La pobre camarera se percató del punto rojo en el pecho del jefe de la mafia y fue la primera en actuar…

La pobre camarera se percató del punto rojo en el pecho del jefe de la mafia y fue la primera en actuar…

Gabriel ni siquiera volteó. Miraba la ciudad a través del ventanal lleno de lluvia, como si el mundo entero le debiera una respuesta que aún no llegaba.

Durante la siguiente hora, Mía se movió como un fantasma. Llenó copas, cambió platos, retiró cubiertos y trató de hacerse invisible. Los hombres hablaban en voz baja de embarques, permisos, sindicatos y un problema en Toluca. Ella no escuchaba por curiosidad; escuchaba porque había crecido en casas de acogida, y la gente que sobrevive así aprende a leer una habitación antes de cruzarla.

A las nueve con dos minutos, sucedió.

Mía se acercaba con el menú de postres cuando Gabriel se recargó en el respaldo del reservado y aflojó el saco. En el reflejo del ventanal, detrás de él, ella notó un brillo mínimo, rítmico, antinatural. No era la ciudad. No era un faro. No era un semáforo.

Entonces lo vio.

Un punto rojo, fijo, inmóvil, justo sobre la camisa blanca de Gabriel, encima del corazón.

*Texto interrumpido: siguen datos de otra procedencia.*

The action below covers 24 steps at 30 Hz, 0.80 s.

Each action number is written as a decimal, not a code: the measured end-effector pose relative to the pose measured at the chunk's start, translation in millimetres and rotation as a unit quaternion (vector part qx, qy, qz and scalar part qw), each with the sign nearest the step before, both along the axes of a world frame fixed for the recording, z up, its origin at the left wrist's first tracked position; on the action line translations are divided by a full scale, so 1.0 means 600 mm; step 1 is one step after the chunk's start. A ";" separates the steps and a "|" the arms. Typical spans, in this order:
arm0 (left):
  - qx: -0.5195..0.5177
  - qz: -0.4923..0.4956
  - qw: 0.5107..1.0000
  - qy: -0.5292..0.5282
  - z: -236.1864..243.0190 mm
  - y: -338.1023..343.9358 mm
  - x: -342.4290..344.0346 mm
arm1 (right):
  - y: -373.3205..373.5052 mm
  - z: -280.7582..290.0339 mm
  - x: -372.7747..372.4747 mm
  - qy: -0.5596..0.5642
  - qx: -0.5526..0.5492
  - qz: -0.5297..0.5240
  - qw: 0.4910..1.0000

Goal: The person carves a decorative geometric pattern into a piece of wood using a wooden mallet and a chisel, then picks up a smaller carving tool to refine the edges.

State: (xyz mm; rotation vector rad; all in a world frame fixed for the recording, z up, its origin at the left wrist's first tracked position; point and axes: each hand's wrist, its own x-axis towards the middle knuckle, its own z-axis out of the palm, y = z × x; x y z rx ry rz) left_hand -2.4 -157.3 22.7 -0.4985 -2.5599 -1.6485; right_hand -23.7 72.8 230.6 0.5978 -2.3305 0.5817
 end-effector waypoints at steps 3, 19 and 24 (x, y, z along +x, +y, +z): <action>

El tiempo no se detuvo. Se estiró.

Mía calculó sin saber que estaba calculando: el reflejo en el vidrio, el edificio de enfrente, la altura, el ángulo.

Francotirador.

Gabriel levantaba la copa. Si se inclinaba apenas, quizá la bala fallaría. Pero no se inclinó. Permaneció quieto.

Mía no pensó en su madre, ni en la renta, ni en lo que significaba tocar a un hombre como Gabriel Montiel. Soltó el menú y gritó desde algún lugar primitivo de su cuerpo:

—¡Agáchese!

Se lanzó sobre él con toda su fuerza.

No fue un empujón elegante. Fue un impacto brutal. Su hombro se clavó en el pecho de Gabriel y ambos cayeron hacia atrás en el exacto instante en que el ventanal explotó.

El estruendo sacudió el salón. La bala atravesó la mesa de madera donde un segundo antes había estado el torso de Gabriel y lanzó astillas, cristal y vino por todas partes. La gente gritó. Elías ya tenía el arma fuera. Nicolás tumbó la mesa para cubrirlos.

Mía quedó encima de Gabriel, respirando contra su cuello, sintiendo el olor a sándalo, pólvora y peligro. Cuando levantó la cara, vio los ojos de él abiertos de par en par. La calma aburrida había desaparecido; ahora había algo mucho peor: concentración absoluta.

Gabriel le tocó la sien. Sus dedos salieron manchados de sangre.

—Estás herida.

—Vi… vi un punto rojo —balbuceó ella—. En su camisa.

Elías tiró de Gabriel para levantarlo. Nicolás hablaba a gritos por radio. Todo era caos.

Pero Gabriel no soltó la muñeca de Mía.

—Ella viene con nosotros.

—Jefe, es una civil —gruñó Elías—. Tenemos que movernos.

—Vio al tirador. Viene con nosotros.

Mía no tuvo opción. La arrastraron por la salida de servicio, la bajaron por una escalera de emergencia y la metieron en la parte trasera de una camioneta blindada. Cuando arrancaron bajo la lluvia, ella volteó una última vez hacia la torre. Su vida normal —pobre, cansada, miserable, pero suya— desapareció en ese instante.